Give back all of the records, exactly and completely.

--- Input ---

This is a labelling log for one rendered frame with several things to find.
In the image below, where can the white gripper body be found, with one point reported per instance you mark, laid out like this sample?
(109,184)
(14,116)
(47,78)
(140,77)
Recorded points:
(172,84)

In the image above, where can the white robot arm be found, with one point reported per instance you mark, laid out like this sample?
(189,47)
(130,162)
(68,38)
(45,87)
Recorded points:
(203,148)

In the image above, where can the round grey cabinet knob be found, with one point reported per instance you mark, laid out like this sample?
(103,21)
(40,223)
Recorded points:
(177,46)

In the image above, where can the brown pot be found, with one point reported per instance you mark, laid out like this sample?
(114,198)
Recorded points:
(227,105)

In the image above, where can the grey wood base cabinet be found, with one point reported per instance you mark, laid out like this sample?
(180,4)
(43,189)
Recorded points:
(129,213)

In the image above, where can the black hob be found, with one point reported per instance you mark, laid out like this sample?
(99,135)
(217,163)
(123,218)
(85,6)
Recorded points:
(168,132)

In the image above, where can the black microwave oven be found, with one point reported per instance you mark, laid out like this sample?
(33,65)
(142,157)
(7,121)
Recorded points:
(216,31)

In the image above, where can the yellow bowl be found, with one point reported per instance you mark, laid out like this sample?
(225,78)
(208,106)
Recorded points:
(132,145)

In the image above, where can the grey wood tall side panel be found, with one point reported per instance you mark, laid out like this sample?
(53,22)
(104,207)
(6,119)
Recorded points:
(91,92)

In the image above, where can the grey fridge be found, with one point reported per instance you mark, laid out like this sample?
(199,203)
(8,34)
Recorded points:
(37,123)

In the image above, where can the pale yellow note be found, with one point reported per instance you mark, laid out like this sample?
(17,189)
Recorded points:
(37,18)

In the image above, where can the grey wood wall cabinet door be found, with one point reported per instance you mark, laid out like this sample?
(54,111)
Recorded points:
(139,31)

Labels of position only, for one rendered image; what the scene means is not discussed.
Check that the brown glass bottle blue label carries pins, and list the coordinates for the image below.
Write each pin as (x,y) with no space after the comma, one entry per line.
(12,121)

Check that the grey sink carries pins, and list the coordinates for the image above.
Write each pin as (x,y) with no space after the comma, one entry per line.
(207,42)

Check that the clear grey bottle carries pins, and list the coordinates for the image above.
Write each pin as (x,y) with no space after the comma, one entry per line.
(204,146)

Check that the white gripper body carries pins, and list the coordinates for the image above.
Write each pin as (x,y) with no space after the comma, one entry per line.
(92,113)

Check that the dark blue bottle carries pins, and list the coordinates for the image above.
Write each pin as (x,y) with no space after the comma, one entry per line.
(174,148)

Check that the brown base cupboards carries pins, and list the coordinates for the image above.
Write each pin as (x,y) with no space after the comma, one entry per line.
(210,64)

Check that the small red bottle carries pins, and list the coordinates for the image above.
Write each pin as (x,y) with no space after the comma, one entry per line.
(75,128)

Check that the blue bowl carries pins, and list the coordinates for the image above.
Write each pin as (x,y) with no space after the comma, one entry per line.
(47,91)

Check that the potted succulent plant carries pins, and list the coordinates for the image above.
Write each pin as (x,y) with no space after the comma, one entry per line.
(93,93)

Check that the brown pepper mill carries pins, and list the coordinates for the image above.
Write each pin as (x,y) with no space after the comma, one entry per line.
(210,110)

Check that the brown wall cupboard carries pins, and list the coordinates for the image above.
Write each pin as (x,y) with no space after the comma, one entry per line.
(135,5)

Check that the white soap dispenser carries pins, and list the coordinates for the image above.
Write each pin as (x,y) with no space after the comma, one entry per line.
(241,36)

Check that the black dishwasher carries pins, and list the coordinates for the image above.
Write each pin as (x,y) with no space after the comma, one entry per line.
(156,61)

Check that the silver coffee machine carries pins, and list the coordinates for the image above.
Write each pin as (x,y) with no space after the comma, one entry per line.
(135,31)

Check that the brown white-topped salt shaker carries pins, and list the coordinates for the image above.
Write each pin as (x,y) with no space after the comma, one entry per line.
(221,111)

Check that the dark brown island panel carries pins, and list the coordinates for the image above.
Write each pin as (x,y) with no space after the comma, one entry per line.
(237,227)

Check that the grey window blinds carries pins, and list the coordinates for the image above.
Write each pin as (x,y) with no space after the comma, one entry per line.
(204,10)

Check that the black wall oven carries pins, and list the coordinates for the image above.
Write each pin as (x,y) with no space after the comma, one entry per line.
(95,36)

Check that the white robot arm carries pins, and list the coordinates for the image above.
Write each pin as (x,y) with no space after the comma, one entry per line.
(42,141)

---

# Result of this exercise:
This is a labelling log for one rendered frame with several things to find.
In the image below, where can the white gripper body be found, with one point reported per instance you mark, laid out like this sample?
(109,184)
(14,116)
(47,78)
(140,77)
Recorded points:
(172,84)

In the image above, where can the white robot arm be found, with one point reported per instance you mark, laid out like this sample?
(189,47)
(130,162)
(68,38)
(45,87)
Recorded points:
(203,148)

In the image above, where can the round grey cabinet knob be found, with one point reported per instance you mark, laid out like this sample?
(103,21)
(40,223)
Recorded points:
(177,46)

In the image above, where can the brown pot be found, with one point reported per instance you mark, laid out like this sample?
(114,198)
Recorded points:
(227,105)

In the image above, where can the grey wood base cabinet be found, with one point reported per instance you mark, laid out like this sample?
(180,4)
(43,189)
Recorded points:
(129,213)

In the image above, where can the black hob be found, with one point reported per instance you mark, laid out like this sample?
(99,135)
(217,163)
(123,218)
(85,6)
Recorded points:
(168,132)

In the image above, where can the black microwave oven be found, with one point reported per instance you mark, laid out like this sample?
(33,65)
(142,157)
(7,121)
Recorded points:
(216,31)

In the image above, where can the yellow bowl be found, with one point reported per instance you mark, laid out like this sample?
(225,78)
(208,106)
Recorded points:
(132,145)

In the image above, where can the grey wood tall side panel be found, with one point reported per instance you mark, laid out like this sample?
(53,22)
(104,207)
(6,119)
Recorded points:
(91,92)

In the image above, where can the grey fridge be found, with one point reported per instance you mark, laid out like this sample?
(199,203)
(8,34)
Recorded points:
(37,123)

In the image above, where can the pale yellow note be found, with one point reported per instance you mark, laid out like this sample?
(17,189)
Recorded points:
(37,18)

In the image above, where can the grey wood wall cabinet door be found, with one point reported per instance you mark, laid out like this sample?
(54,111)
Recorded points:
(139,31)

Labels of position only, for one rendered image; what the scene means is not discussed.
Check that the brown glass bottle blue label carries pins, and list the coordinates for the image below.
Write each pin as (x,y) with no space after the comma, one entry per line.
(12,121)

Check that the grey sink carries pins, and list the coordinates for the image above.
Write each pin as (x,y) with no space after the comma, one entry per line.
(207,42)

Check that the clear grey bottle carries pins, and list the coordinates for the image above.
Write each pin as (x,y) with no space after the comma, one entry per line.
(204,146)

Check that the white gripper body carries pins, and list the coordinates for the image above.
Write each pin as (x,y) with no space after the comma, one entry per line.
(92,113)

Check that the dark blue bottle carries pins, and list the coordinates for the image above.
Write each pin as (x,y) with no space after the comma, one entry per line.
(174,148)

Check that the brown base cupboards carries pins, and list the coordinates for the image above.
Write each pin as (x,y) with no space after the comma, one entry per line.
(210,64)

Check that the small red bottle carries pins, and list the coordinates for the image above.
Write each pin as (x,y) with no space after the comma, one entry per line.
(75,128)

Check that the blue bowl carries pins, and list the coordinates for the image above.
Write each pin as (x,y) with no space after the comma, one entry per line.
(47,91)

Check that the potted succulent plant carries pins, and list the coordinates for the image above.
Write each pin as (x,y) with no space after the comma, one entry per line.
(93,93)

Check that the brown pepper mill carries pins, and list the coordinates for the image above.
Write each pin as (x,y) with no space after the comma, one entry per line.
(210,110)

Check that the brown wall cupboard carries pins, and list the coordinates for the image above.
Write each pin as (x,y) with no space after the comma, one entry per line.
(135,5)

Check that the white soap dispenser carries pins, and list the coordinates for the image above.
Write each pin as (x,y) with no space after the comma, one entry per line.
(241,36)

Check that the black dishwasher carries pins, and list the coordinates for the image above.
Write each pin as (x,y) with no space after the comma, one entry per line.
(156,61)

Check that the silver coffee machine carries pins, and list the coordinates for the image above.
Write each pin as (x,y) with no space after the comma, one entry per line.
(135,31)

Check that the brown white-topped salt shaker carries pins, and list the coordinates for the image above.
Write each pin as (x,y) with no space after the comma, one entry per line.
(221,111)

Check that the dark brown island panel carries pins, and list the coordinates for the image above.
Write each pin as (x,y) with no space after the comma, one entry per line.
(237,227)

Check that the grey window blinds carries pins, and list the coordinates for the image above.
Write each pin as (x,y) with no space after the comma, one entry per line.
(204,10)

Check that the black wall oven carries pins, and list the coordinates for the image above.
Write each pin as (x,y) with no space after the comma, one entry per line.
(95,36)

Check that the white robot arm carries pins, and list the coordinates for the image above.
Write each pin as (x,y) with no space after the comma, one entry per line.
(42,141)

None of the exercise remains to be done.